- What the exercise asks
Gather all lines in the records below that include the word "black".

- Provided data
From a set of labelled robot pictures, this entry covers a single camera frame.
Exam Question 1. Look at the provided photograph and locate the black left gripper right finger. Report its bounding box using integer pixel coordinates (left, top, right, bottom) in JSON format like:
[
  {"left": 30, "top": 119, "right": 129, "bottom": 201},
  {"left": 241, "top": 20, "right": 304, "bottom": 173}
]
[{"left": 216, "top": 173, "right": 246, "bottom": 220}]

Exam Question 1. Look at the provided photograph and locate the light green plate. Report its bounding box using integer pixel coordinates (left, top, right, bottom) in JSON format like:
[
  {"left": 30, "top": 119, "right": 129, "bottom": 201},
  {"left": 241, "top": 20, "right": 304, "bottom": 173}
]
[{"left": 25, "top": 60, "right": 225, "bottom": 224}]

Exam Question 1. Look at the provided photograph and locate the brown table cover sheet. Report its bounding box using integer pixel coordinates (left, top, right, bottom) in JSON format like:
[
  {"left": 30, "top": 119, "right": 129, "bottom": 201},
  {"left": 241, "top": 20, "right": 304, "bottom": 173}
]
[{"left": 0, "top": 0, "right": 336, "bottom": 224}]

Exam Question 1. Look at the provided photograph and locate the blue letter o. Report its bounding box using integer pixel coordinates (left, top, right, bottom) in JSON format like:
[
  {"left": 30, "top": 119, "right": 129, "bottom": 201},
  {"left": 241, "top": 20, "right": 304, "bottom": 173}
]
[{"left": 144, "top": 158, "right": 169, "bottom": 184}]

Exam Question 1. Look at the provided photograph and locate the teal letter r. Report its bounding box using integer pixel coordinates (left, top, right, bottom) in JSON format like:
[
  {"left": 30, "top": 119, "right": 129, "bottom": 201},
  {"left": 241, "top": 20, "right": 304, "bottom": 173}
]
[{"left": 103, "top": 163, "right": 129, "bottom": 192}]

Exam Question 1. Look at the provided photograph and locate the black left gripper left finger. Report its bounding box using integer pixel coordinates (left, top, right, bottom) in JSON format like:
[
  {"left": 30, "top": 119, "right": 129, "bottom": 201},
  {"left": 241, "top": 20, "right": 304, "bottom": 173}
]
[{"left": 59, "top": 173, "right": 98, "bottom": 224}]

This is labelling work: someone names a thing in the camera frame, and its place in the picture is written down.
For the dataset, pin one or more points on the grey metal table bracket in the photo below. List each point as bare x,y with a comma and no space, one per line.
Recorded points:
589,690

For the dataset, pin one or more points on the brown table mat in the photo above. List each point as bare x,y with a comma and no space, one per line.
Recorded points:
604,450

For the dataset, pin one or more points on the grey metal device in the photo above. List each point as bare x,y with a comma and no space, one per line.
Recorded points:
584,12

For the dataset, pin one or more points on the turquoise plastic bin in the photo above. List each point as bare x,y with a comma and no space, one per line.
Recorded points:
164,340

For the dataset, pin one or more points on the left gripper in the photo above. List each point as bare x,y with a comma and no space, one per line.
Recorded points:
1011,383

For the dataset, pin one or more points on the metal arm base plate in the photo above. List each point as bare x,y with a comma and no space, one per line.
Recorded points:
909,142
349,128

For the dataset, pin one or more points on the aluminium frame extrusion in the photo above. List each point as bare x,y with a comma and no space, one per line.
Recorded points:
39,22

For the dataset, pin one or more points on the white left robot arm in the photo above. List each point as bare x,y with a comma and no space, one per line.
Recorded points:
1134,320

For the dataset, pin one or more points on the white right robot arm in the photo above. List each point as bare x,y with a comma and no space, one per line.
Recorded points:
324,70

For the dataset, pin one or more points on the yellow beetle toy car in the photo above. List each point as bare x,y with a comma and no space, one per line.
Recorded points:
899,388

- Response to the exercise
Exam Question 1. Look at the provided photograph and locate the black left gripper right finger. Report its bounding box using integer pixel coordinates (left, top, right, bottom) in JSON format like:
Exam Question 1. Look at the provided photograph and locate the black left gripper left finger. Report its bounding box using integer pixel coordinates (left, top, right, bottom) in JSON format like:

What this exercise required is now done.